[Data records]
# # # #
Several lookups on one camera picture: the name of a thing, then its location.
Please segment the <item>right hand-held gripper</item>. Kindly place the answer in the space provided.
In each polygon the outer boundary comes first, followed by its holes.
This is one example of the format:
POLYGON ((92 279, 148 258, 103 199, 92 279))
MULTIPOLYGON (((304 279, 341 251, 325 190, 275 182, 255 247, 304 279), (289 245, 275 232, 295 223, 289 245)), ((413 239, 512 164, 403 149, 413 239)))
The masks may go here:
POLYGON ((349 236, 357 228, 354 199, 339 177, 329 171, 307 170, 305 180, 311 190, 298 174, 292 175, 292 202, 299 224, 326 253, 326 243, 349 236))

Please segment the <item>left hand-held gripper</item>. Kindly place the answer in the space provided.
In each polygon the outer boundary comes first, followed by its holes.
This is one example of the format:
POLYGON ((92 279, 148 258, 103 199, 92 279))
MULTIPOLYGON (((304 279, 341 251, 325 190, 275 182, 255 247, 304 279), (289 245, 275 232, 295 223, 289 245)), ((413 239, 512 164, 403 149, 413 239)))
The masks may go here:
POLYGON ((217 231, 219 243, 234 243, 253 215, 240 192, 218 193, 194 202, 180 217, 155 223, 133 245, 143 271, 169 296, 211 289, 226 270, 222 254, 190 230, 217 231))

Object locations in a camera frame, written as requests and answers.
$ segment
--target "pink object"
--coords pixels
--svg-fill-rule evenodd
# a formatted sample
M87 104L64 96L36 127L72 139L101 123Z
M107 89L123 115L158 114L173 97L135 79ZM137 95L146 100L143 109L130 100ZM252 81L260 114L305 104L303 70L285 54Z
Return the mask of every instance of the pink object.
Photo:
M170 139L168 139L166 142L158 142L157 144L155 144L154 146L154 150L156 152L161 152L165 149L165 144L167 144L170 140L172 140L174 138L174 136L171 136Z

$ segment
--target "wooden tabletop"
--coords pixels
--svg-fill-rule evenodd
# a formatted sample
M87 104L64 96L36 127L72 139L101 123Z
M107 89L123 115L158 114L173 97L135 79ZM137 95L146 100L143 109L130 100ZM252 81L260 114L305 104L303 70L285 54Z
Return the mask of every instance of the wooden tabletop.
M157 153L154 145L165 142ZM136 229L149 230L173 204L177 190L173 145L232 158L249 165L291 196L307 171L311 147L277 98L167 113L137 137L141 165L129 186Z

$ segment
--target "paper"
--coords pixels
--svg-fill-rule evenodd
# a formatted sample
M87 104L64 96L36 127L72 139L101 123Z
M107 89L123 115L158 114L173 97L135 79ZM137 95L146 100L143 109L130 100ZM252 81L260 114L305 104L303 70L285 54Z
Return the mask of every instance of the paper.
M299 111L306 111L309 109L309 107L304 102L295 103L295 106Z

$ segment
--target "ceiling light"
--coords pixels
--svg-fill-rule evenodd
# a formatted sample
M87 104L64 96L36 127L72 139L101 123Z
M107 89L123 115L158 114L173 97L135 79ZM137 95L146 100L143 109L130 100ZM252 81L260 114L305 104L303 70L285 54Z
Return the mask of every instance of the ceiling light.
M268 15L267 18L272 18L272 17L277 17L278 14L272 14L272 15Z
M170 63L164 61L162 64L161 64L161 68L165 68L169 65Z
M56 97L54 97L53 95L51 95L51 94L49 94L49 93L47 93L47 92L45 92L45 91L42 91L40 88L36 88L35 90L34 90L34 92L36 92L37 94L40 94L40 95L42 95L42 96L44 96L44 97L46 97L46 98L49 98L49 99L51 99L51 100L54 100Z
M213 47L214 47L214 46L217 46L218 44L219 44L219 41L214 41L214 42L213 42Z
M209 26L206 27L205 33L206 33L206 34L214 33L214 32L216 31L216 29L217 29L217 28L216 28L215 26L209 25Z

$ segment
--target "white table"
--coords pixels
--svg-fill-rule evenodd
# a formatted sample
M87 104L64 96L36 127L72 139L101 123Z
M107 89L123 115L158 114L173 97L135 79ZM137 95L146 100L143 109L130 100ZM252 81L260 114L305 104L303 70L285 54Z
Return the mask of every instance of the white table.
# # # #
# Problem:
Whenever a line in the data holds "space", copy that line.

# Solution below:
Please segment the <item>right hand-held gripper</item>. Kindly place the answer in the space provided.
Please segment the <item>left hand-held gripper</item>. Kindly place the answer in the space provided.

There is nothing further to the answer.